According to embodiment 1 to embodiment 2 it is found that the actual capacity of the composite negative pole material breaches conventional graphite cathode material The theoretical capacity of material substantially increases the fast charging and discharging ability of the lithium cell negative pole material of SiO bases.

From the example of the invention implemented it is found that the cathode of composite negative pole material obtained and pure SiO packets carbon under equal conditions Material is compared, and has high capacity and fast charging and discharging ability.This is because the appearance of Al elements, can not only improve carrier Concentration, and the storage lithium ability of overall activity material can be improved in conjunction with more lithium ions.

Claims

1. a kind of preparation method of lithium ion battery negative material SiO@Al@C, it is characterised in that uniformly wrapped on silicon monoxide surface A nanometer alumina particles, then coated with conductive carbon-coating are covered, lithium ion battery negative material SiO Al C are obtained；It is as follows：

2. preparation method according to claim 1, it is characterised in that step（1）It is middle control high energy ball mill rotating speed be 800~2000rpm。
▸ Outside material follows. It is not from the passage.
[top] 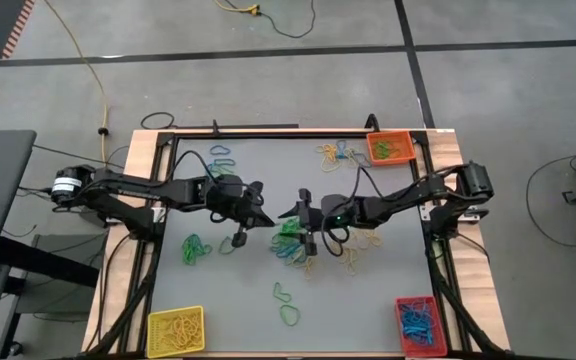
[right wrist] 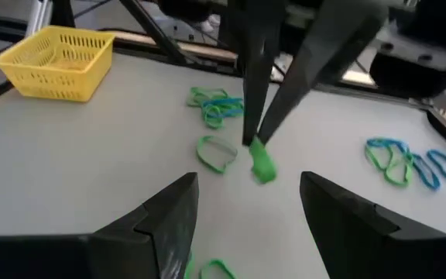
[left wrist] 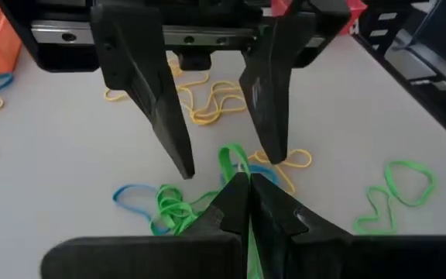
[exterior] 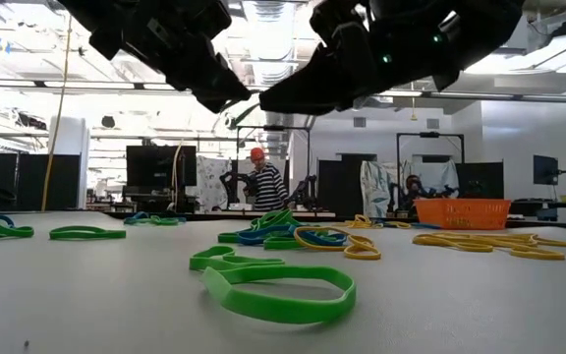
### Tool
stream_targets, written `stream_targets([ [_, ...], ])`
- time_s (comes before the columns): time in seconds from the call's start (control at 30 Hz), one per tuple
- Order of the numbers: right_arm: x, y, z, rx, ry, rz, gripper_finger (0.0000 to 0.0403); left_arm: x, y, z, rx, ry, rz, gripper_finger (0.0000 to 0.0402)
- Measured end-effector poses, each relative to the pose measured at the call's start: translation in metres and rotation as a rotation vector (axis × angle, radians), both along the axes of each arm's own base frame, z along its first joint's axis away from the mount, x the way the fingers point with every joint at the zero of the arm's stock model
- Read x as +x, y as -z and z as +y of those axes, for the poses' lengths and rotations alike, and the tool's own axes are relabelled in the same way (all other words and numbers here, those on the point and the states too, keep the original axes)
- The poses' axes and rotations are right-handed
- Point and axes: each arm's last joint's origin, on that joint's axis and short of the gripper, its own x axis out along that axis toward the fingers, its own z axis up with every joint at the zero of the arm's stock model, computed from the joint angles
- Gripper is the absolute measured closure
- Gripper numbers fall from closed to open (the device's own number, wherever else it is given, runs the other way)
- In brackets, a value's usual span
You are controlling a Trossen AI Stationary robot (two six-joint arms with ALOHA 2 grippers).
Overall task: Sort rubber bands into baskets
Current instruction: Put the green rubber band into the orange bin
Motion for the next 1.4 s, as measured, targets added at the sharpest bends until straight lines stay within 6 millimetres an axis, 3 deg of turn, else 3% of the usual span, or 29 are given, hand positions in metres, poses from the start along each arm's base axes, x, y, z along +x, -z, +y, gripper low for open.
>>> stream_targets([
  [0.23, 0.004, -0.007, -0.003, -0.004, 0.008, -0.021, 0.0218, 0.000, -0.001, -0.002, -0.022, 0.013, -0.003, 0.0401],
  [0.7, 0.004, -0.005, -0.004, -0.040, 0.003, -0.005, 0.0385, 0.001, -0.001, -0.003, -0.010, -0.004, -0.002, 0.0401],
  [1.1, 0.003, -0.004, -0.006, -0.068, 0.074, 0.011, 0.0385, 0.001, 0.000, 0.000, 0.041, -0.094, 0.006, 0.0397],
  [1.4, -0.001, 0.000, -0.022, -0.071, 0.221, 0.089, 0.0386, 0.001, 0.001, 0.003, 0.136, -0.189, 0.010, 0.0305],
])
3. preparation method according to claim 1, feature is in step（2）Described in presoma be organic carbon source, it is described Organic carbon source is powdered, and particle size range is 0.50 ~ 15.0um.
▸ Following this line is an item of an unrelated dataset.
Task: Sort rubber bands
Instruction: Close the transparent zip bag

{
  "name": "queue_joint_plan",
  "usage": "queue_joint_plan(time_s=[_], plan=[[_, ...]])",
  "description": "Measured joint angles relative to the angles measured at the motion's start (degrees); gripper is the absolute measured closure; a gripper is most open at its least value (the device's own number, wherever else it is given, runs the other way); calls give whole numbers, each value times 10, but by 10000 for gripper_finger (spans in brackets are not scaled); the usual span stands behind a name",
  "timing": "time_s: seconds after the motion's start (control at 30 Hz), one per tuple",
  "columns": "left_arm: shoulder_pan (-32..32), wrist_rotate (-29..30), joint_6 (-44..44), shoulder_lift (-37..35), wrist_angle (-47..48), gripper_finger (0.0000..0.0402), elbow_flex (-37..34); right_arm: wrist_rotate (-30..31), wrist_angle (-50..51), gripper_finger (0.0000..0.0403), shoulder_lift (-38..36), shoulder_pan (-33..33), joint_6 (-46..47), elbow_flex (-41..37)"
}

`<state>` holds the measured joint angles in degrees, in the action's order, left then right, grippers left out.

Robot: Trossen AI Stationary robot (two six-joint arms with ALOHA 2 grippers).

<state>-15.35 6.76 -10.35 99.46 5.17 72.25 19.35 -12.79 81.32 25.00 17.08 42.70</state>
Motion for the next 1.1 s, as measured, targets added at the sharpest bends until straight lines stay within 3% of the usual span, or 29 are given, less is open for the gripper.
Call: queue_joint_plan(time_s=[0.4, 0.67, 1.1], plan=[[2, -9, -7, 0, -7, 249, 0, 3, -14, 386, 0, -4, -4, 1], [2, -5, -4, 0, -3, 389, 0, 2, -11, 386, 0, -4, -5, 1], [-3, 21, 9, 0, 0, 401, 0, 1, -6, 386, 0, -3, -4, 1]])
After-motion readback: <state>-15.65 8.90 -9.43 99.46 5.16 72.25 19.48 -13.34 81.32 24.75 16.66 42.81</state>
4. preparation method according to claim 3, feature is arbitrary in carbohydrate or polymer in the organic carbon source It is a kind of；Specially：The carbohydrate be sucrose, glucose, maltose or chitosan in it is any, the polymer be PAN or PVP。
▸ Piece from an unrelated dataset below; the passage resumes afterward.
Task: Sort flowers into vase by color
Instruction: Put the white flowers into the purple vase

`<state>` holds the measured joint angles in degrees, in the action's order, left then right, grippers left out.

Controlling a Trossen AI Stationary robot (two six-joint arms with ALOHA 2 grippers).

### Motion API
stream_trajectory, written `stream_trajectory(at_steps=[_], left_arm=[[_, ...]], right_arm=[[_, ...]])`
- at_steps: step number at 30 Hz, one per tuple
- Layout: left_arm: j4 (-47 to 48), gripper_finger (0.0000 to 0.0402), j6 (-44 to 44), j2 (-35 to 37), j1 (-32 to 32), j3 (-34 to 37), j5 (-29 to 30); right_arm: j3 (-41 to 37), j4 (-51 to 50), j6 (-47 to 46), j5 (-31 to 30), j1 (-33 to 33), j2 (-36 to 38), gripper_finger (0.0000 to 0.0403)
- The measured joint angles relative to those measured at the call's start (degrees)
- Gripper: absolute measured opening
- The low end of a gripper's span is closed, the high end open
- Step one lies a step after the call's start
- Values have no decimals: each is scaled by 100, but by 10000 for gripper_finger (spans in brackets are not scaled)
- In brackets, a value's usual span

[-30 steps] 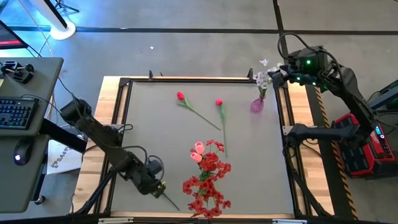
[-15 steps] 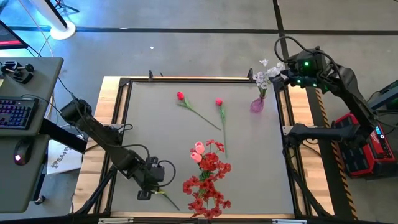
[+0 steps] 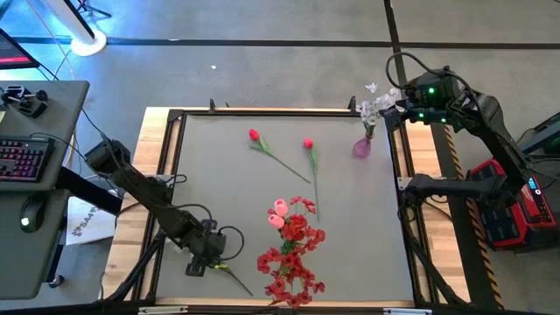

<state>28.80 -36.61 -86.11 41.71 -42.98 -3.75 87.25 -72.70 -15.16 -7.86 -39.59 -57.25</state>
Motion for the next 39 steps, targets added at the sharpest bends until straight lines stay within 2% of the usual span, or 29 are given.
stream_trajectory(at_steps=[4,9,12,15,17,26,30,35,39], left_arm=[[-37,175,611,-348,-1,-12,-71],[6,122,1216,-788,-9,-172,-196],[571,75,1596,-870,-11,-512,7],[1725,26,1828,-879,-7,-884,455],[2258,8,1928,-886,-9,-1135,707],[4186,3,2872,-786,-53,-2031,2105],[4849,2,3075,-496,-205,-2351,3024],[5399,1,3288,18,-624,-2622,4061],[5346,1,4305,355,-1019,-2726,4785]], right_arm=[[1,1,0,4,-2,0,309],[1,-43,-98,21,0,0,309],[-1,-95,-110,20,-2,2,309],[-1,-65,-151,20,0,2,309],[-1,6,-151,20,0,2,309],[-1,112,-301,262,0,2,309],[-1,127,-432,375,-2,2,309],[-1,322,-435,994,-2,-7,309],[1,547,-433,1680,0,-64,309]])
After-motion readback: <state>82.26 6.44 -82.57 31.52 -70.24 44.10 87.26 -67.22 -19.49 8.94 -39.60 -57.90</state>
5. preparation method according to claim 1, feature is in step（2）Described in it is organic described in electrospinning process Solvent is any in ethyl alcohol or N,N-dimethylformamide.

6. preparation method according to claim 1, feature is in step（3）Described in carbonize the reaction vessel that uses as pipe Formula stove.

7. preparation method according to claim 1, feature is in step（3）Described in inert gas be argon gas, nitrogen or Argon hydrogen（5% H₂）It is any in mixed gas.

8. preparation method according to claim 1, feature is in the lithium ion battery obtained using preparation method of the present invention In negative material SiO@Al@C, the grain size of silicon monoxide is 50nm-200nm, and the powder body compacted density of the silicon monoxide is： 1.0~2.0g cm^-3。

9. preparation method according to claim 1, feature is in step（2）Described in electrospinning process or freeze-drying The aluminium salt that method uses is Al₃₍NO₃)₃, AlCl₃, Al₂(SO4)₃, Al₂(SiO₃)₃Or Al₂S₃Any one of；The nanometer The size of Al particles is 10 ~ 100nm, and the mass percent in the composite material is 10 ~ 20wt%.

10. preparation method according to claim 1, feature is made in the composite material obtained using preparation method of the present invention For lithium ion battery negative material charge and discharge at 0.005 ~ 1.5V, reversible specific capacity is up to 1500 mA h g^-1, coulomb for the first time Efficiency is more than 75%, and volume change effect is small, and good cycling stability, electric conductivity is good, being capable of the charge and discharge under big multiplying power.